What to produce.
The answer is every line in the data below that contains the word "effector".

Records drawn from a dataset.
* * * * *

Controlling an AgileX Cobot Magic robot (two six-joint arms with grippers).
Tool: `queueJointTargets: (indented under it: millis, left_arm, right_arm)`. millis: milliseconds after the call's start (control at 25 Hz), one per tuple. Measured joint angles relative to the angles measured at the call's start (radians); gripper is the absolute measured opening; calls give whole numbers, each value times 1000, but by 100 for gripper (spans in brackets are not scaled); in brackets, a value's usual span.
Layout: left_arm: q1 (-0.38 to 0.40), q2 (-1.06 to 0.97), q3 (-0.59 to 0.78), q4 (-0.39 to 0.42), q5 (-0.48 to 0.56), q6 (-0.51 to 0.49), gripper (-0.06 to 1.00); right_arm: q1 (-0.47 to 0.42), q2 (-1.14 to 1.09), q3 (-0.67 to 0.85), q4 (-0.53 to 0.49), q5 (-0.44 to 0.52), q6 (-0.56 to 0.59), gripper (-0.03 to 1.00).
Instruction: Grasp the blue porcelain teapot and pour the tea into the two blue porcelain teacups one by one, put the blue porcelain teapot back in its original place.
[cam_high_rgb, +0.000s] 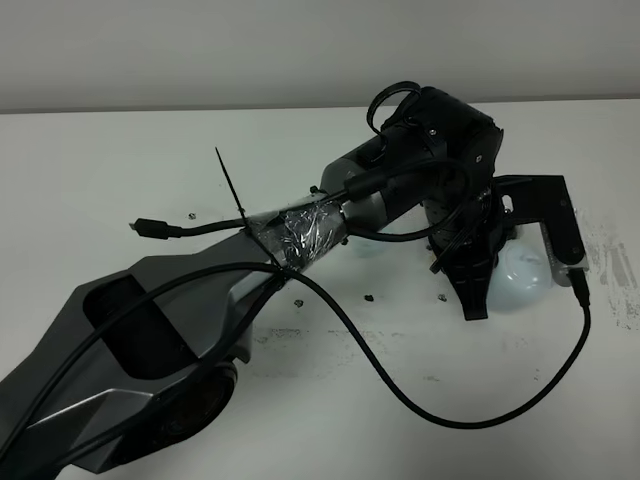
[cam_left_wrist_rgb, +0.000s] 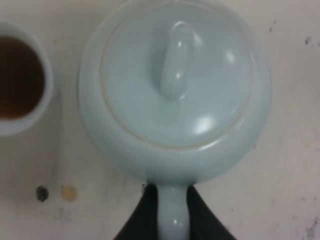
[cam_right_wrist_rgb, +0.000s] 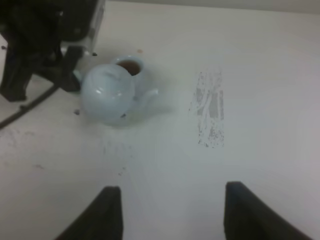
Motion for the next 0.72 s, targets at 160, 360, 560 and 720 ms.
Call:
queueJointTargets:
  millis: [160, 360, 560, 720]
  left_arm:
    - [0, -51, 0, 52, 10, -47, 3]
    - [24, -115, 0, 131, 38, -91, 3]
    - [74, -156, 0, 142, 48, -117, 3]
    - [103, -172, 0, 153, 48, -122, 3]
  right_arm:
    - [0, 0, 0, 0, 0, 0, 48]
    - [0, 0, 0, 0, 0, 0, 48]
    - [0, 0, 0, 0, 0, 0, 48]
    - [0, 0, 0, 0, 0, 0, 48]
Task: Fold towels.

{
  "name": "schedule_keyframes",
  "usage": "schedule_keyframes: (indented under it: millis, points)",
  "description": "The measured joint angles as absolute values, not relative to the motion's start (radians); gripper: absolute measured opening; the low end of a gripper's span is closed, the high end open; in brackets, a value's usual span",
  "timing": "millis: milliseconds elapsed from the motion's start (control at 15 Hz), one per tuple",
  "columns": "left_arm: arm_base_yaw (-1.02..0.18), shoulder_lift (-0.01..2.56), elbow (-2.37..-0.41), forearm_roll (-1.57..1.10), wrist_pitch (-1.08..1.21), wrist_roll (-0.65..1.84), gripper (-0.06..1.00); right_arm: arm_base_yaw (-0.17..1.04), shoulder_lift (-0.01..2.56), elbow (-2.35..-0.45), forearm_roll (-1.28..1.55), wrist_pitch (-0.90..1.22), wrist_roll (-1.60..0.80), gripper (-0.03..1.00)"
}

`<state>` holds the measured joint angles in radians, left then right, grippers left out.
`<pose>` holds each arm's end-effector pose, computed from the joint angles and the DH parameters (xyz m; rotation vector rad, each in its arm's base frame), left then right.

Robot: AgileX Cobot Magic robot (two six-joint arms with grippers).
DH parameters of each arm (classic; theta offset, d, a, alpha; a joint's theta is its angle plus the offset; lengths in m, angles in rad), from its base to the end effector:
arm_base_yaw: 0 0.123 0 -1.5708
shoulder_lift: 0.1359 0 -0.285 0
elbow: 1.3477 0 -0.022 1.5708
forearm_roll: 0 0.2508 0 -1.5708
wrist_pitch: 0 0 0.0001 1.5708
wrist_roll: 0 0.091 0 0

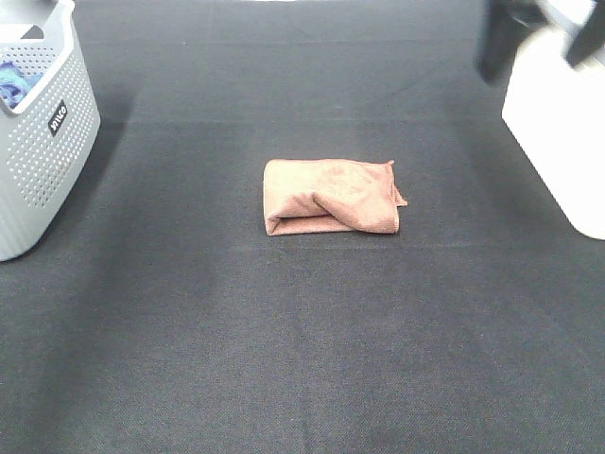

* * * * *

Exercise result.
`<pose>` holds each arm's end-effector pose, computed from the joint angles and the DH parameters (xyz m; rotation vector rad, each in its arm's base frame), left then right.
DH parameters of each arm (classic; theta offset, d, a, alpha; a joint's theta is its angle plus the offset; lengths in m, angles in rad), from its base to the end effector:

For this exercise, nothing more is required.